Fachin: ministro rejeitou quatro pedidos de liberdade que haviam sido feitos por deputados estaduais do Rio (José Cruz/Agência Brasil)

O ministro Edson Fachin, do Supremo Tribunal Federal (STF), rejeitou quatro pedidos de liberdade que haviam sido feitos por deputados estaduais do Rio de Janeiro presos preventivamente desde o ano passado no âmbito da operação Furna da Onça, que investiga a relação dos parlamentares estaduais com corrupção e loteamento de cargos públicos.

São eles: André Corrêa (DEM), Luiz Antônio Martins (PDT), Marcos Vinícius de Vasconcelos Ferreira, o Neskau (PTB), e Chiquinho da Mangueira (PSC).

Fachin negou os pedidos por questões processuais. O ministro entendeu que os políticos não escolheram “a via processual adequada”. Isso porque as petições foram protocoladas dentro da ação direta de inconstitucionalidade em que o Supremo decidiu, em 8 de maio, que qualquer prisão de paramentares estaduais precisa receber o crivo das respectivas assembleias.

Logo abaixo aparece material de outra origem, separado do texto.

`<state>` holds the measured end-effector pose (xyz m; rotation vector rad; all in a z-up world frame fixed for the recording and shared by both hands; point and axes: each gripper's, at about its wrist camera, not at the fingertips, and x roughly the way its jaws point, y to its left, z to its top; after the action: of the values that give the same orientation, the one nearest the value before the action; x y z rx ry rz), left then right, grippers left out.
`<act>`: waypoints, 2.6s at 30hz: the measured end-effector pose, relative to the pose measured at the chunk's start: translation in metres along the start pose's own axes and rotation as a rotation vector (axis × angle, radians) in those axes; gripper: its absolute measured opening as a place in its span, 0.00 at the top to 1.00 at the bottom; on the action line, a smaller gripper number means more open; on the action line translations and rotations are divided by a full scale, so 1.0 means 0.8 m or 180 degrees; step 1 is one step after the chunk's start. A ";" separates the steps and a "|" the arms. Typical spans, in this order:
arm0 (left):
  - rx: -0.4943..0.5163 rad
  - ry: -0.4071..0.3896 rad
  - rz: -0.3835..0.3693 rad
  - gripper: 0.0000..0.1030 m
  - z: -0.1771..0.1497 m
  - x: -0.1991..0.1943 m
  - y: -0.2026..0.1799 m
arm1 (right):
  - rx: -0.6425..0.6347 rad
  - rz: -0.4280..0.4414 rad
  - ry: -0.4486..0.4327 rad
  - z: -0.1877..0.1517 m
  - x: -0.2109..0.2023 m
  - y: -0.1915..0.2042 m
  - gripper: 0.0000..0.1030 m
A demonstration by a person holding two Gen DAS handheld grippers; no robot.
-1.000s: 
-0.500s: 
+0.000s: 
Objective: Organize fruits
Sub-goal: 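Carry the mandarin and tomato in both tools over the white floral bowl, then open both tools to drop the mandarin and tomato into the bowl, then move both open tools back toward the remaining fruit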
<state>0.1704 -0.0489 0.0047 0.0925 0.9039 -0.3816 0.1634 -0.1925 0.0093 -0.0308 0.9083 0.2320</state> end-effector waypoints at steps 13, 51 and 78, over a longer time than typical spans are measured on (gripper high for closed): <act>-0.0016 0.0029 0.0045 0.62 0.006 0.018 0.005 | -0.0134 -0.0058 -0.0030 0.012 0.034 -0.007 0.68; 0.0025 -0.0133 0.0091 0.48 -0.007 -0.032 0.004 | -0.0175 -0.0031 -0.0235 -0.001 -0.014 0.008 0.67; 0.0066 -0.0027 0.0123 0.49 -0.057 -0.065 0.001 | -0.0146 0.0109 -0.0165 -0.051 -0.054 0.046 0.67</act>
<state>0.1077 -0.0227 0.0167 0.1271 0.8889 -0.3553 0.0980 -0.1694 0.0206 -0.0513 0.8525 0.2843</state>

Nas petições, os deputados argumentavam, entre outras razões, que seus decretos de prisão perderam a validade após o julgamento no Supremo, uma vez que eles possuem mandato vigente, mas suas prisões não foram submetidas a aprovação da Assembleia Legislativa do Rio (Alerj).

Fachin afirmou não ser possível fazer pedidos individuais dentro de uma Ação Direta de Inconstitucionalidade. “Assim, os pedidos individualmente veiculados na presente ação não encontram fundamento legal, razão pela qual deles não conheço”, escreveu o ministro.